Gal Metal does a great job of shaking up expectations – from its zany story to its unconventional take on the music rhythm genre. More often than not, the ridiculous elements that make Gal Metal work, even if at times it does not seem like they should. The overall experience is an enjoyable, unpredictable one spanning more than a dozen chapters.
When I say that there are some ridiculous elements to Gal Metal, I am not exaggerating. The two core narrative constructs revolve around these octopus aliens (Octoids). They are not here to harvest our resources or perform rectal experiments on unsuspecting farmers. It turns out that they heard music of ours and they hate it – especially rock music. So they are here to conquer the people of Earth because we basically blew their ears out with sensory overload. That same loud and proud music we Earthlings play is how we will repel them as well.

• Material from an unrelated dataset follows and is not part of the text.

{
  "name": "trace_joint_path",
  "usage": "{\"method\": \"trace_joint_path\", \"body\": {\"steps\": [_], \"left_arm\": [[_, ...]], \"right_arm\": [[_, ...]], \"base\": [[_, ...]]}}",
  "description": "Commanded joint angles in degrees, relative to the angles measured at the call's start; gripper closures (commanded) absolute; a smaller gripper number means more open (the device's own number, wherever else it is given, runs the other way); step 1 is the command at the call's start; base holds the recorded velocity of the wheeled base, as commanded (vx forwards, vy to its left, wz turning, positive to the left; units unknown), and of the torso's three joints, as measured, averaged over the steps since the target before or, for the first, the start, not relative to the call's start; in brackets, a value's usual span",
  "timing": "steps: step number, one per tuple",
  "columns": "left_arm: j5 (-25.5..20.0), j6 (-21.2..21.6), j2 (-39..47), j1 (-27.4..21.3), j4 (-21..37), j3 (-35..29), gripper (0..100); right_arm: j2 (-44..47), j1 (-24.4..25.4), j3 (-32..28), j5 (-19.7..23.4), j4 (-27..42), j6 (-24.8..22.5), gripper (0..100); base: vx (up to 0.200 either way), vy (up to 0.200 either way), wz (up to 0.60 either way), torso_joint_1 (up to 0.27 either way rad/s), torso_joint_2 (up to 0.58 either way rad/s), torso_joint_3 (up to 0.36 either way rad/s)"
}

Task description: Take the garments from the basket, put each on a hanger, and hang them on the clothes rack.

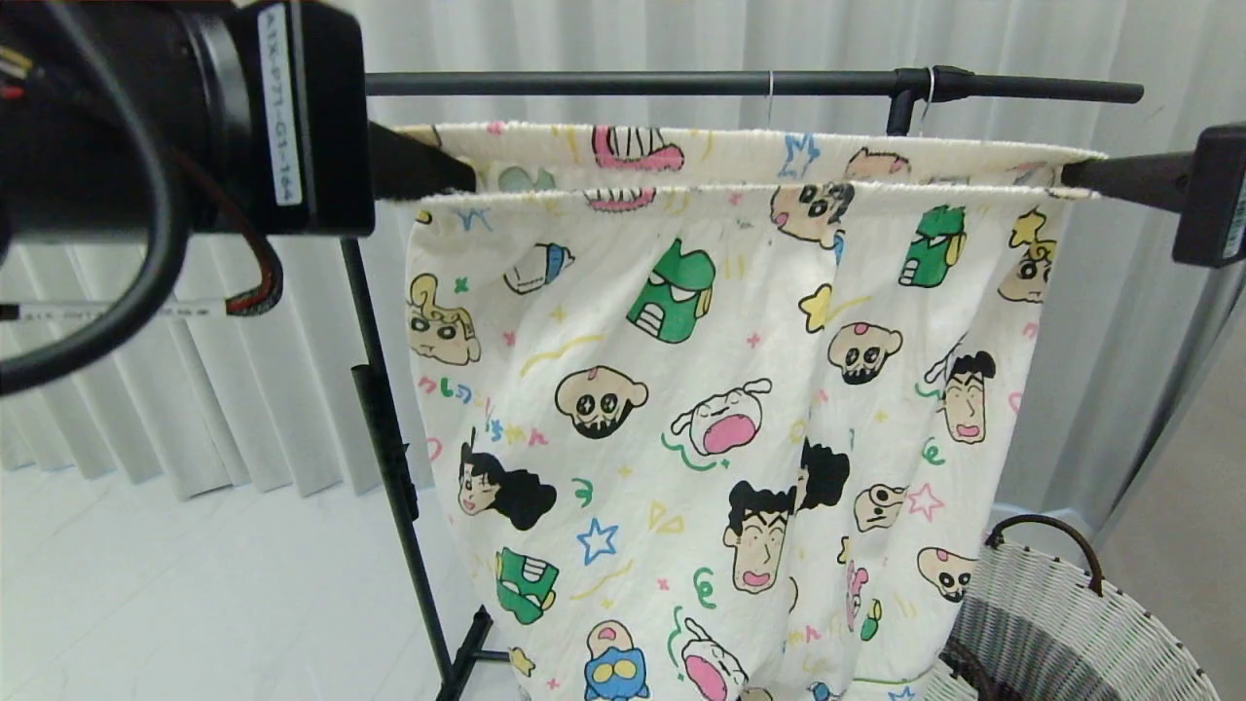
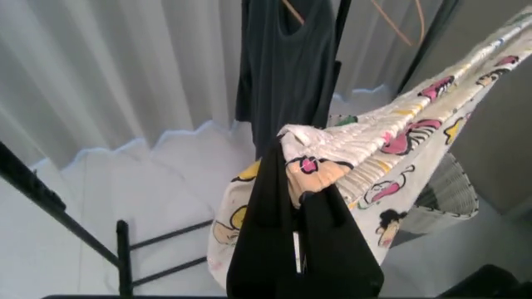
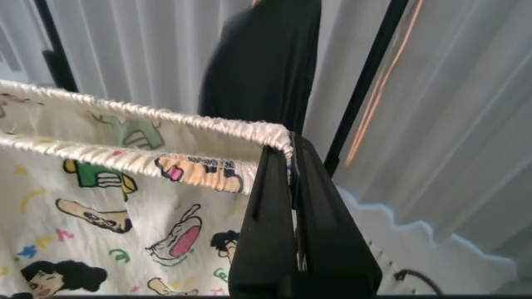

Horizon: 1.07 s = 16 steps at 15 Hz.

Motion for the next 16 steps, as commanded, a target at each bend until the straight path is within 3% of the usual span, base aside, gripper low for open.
{"method": "trace_joint_path", "body": {"steps": [1, 3, 4, 8, 11, 12, 16], "left_arm": [[0.36, 3.48, 4.84, -0.19, 2.55, -4.62, 100], [0.98, 10.24, 4.32, -0.19, 2.29, -4.53, 100], [0.89, 11.12, 4.49, -0.19, 0.62, -4.62, 100], [0.80, 11.12, 7.30, -0.19, -9.22, -4.01, 100], [0.80, 11.04, 8.45, -0.19, -10.54, -4.01, 100], [0.89, 11.04, 8.54, -0.19, -10.54, -4.01, 100], [0.89, 10.24, 7.92, -0.28, -10.45, -3.92, 100]], "right_arm": [[0.65, -0.40, -4.98, 0.31, 3.11, -0.17, 100], [-0.93, -0.57, -6.48, 0.67, 7.51, -0.17, 100], [-2.07, -0.66, -8.41, 2.69, 11.90, -0.17, 100], [-6.82, -0.48, -18.96, 17.98, 36.95, -0.17, 100], [-9.98, 3.47, -19.22, 31.52, 41.87, -0.09, 100], [-10.25, 5.49, -19.22, 32.31, 42.84, 0.00, 100], [-10.07, 5.67, -18.34, 31.60, 43.46, 0.00, 100]], "base": [[0.000, 0.000, 0.00, 0.000, 0.00, 0.000], [0.000, 0.000, 0.00, 0.000, 0.00, 0.000], [0.000, 0.000, 0.00, 0.000, 0.00, 0.000], [0.000, 0.000, 0.00, 0.000, 0.00, 0.000], [0.000, 0.000, 0.00, 0.000, 0.00, 0.000], [0.000, 0.000, 0.00, 0.000, 0.00, 0.000], [0.000, 0.000, 0.00, 0.000, 0.00, 0.000]]}}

Of course, if it was as simple as firing up some Guitar Hero, that would be entirely too easy. Our male protagonist soon finds himself thrust into the body of a female. What ensues from there are some hijinks about teenagers, rock music and a lot of awkward scenarios. Some of the gags work better than others, at times eliciting groans but more often than not grins. That everything is presented in a simple but appealing bright, colorful combination anime visuals / comic book panel presentation helps. Plashes of bright reds or blues against dark grays, blues and blacks. This is not a story meant to be taken seriously, but the visuals are so over-the-top that these elements just play well together.
You then spend your day doing a variety of different tasks – think of it as a less structured take on Persona’s daily activities. Then at night, the music happens. You use one remote to serve as the kick drum and the other Switch remote for the snare drum. What happens then is a very openly interpreted take on the music genre. Instead of focusing on timing specific button presses to coincide with matching note blocks that fly vertically across the screen, but coming up with your own drum beats. You get points for experimenting, because this is a very unstructured, freestyle form of drumming. That is not to say you can go wild and just randomly flip the controllers around willy-nilly, but there is a far greater feeling of self expression here than most music games. The tracks themselves are an interesting collection of classical songs converted to heavy rock tunes.
While all of the above is pretty entertaining, the pacing of the daily activities can be a bit slow and might feel as though it is bogging players down from enjoying the musical game aspects itself. That there is no online or local multiplayer also feels like a bit of a missed opportunity as I can see this being a pretty solid party game the way Guitar Hero used to be. It can also take a bit of time to get used to the motion controls. It is great to see a title like this that takes advantage of the Switch’s controls, just like some of the most popular Wii and Rock Band games of old did, as it can create a great sense of immersion.